*Your assignment*: Could you write out the lines below exactly, beginning with the first and finishing with the one that contains "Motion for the"?

*Stored data*:
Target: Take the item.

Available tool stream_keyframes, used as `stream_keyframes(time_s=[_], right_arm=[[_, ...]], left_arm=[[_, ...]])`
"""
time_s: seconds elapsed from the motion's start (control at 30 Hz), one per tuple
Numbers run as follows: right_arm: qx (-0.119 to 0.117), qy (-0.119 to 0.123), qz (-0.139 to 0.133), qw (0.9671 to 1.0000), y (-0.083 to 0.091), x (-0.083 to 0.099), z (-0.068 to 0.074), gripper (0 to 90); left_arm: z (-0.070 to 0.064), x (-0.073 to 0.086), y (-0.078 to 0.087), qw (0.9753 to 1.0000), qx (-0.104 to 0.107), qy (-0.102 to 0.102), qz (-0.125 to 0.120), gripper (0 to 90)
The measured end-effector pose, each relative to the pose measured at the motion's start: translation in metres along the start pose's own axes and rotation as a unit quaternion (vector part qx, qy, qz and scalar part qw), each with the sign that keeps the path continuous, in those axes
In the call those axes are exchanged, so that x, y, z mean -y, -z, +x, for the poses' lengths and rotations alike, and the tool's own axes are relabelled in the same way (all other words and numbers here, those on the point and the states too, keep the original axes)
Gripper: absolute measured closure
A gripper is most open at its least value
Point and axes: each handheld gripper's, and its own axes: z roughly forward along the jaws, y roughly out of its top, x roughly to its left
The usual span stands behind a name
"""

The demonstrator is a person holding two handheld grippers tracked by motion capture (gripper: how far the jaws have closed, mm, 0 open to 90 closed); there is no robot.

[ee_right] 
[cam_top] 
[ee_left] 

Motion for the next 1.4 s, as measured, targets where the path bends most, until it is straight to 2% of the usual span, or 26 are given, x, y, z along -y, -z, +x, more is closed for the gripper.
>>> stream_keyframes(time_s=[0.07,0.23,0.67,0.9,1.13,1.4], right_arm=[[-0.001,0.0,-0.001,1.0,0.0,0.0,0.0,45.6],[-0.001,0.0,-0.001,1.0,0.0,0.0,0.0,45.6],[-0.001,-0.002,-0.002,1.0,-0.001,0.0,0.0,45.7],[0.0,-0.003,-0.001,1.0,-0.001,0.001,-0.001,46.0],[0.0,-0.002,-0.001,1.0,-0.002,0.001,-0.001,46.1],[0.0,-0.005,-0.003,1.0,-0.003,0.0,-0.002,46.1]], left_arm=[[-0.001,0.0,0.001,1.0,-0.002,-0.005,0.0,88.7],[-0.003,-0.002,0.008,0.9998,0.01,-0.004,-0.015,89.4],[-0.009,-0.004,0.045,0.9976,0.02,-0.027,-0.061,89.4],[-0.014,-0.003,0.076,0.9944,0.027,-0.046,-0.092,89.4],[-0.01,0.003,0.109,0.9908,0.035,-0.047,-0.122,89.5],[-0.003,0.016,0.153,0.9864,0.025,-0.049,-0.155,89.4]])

*Response to the task*:
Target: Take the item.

Available tool stream_keyframes, used as `stream_keyframes(time_s=[_], right_arm=[[_, ...]], left_arm=[[_, ...]])`
"""
time_s: seconds elapsed from the motion's start (control at 30 Hz), one per tuple
Numbers run as follows: right_arm: qx (-0.119 to 0.117), qy (-0.119 to 0.123), qz (-0.139 to 0.133), qw (0.9671 to 1.0000), y (-0.083 to 0.091), x (-0.083 to 0.099), z (-0.068 to 0.074), gripper (0 to 90); left_arm: z (-0.070 to 0.064), x (-0.073 to 0.086), y (-0.078 to 0.087), qw (0.9753 to 1.0000), qx (-0.104 to 0.107), qy (-0.102 to 0.102), qz (-0.125 to 0.120), gripper (0 to 90)
The measured end-effector pose, each relative to the pose measured at the motion's start: translation in metres along the start pose's own axes and rotation as a unit quaternion (vector part qx, qy, qz and scalar part qw), each with the sign that keeps the path continuous, in those axes
In the call those axes are exchanged, so that x, y, z mean -y, -z, +x, for the poses' lengths and rotations alike, and the tool's own axes are relabelled in the same way (all other words and numbers here, those on the point and the states too, keep the original axes)
Gripper: absolute measured closure
A gripper is most open at its least value
Point and axes: each handheld gripper's, and its own axes: z roughly forward along the jaws, y roughly out of its top, x roughly to its left
The usual span stands behind a name
"""

The demonstrator is a person holding two handheld grippers tracked by motion capture (gripper: how far the jaws have closed, mm, 0 open to 90 closed); there is no robot.

[ee_right] 
[cam_top] 
[ee_left] 

Motion for the next 1.4 s, as measured, targets where the path bends most, until it is straight to 2% of the usual span, or 26 are given, x, y, z along -y, -z, +x, more is closed for the gripper.

There is nothing further to this exercise.